══ Extracted data ══
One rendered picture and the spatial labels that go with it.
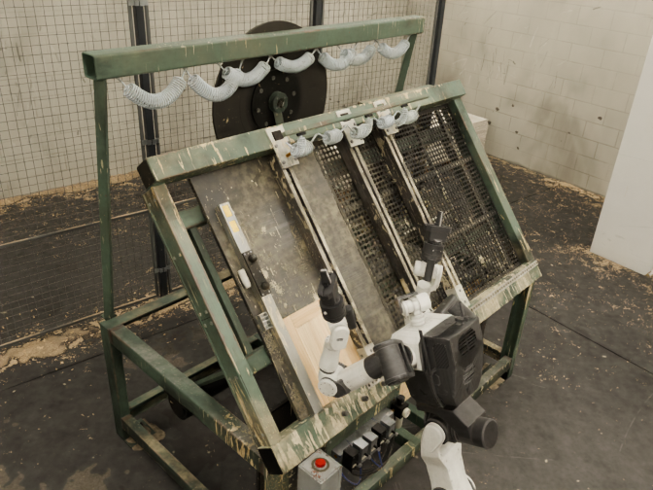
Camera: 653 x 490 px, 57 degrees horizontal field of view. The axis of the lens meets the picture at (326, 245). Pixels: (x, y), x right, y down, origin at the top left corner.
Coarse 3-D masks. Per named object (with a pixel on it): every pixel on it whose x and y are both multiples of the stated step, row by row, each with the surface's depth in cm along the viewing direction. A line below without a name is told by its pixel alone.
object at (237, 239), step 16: (224, 224) 251; (240, 240) 251; (240, 256) 251; (256, 288) 250; (272, 304) 252; (272, 320) 250; (288, 336) 252; (288, 352) 250; (304, 368) 253; (304, 384) 251; (304, 400) 252
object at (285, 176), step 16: (272, 128) 270; (272, 144) 267; (304, 144) 264; (272, 160) 274; (288, 160) 270; (288, 176) 272; (288, 192) 273; (304, 208) 275; (304, 224) 272; (304, 240) 276; (320, 240) 274; (320, 256) 272; (320, 272) 275; (336, 272) 274; (352, 304) 274; (352, 336) 274; (368, 336) 275; (368, 352) 272
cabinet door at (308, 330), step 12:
═══
Work required:
Only the lines from the start of the material to the line with "Camera: 653 x", inclusive, belong in the answer, printed exactly and free of pictures.

The answer:
One rendered picture and the spatial labels that go with it.
Camera: 653 x 490 px, 57 degrees horizontal field of view. The axis of the lens meets the picture at (326, 245). Pixels: (x, y), x right, y down, origin at the top left corner.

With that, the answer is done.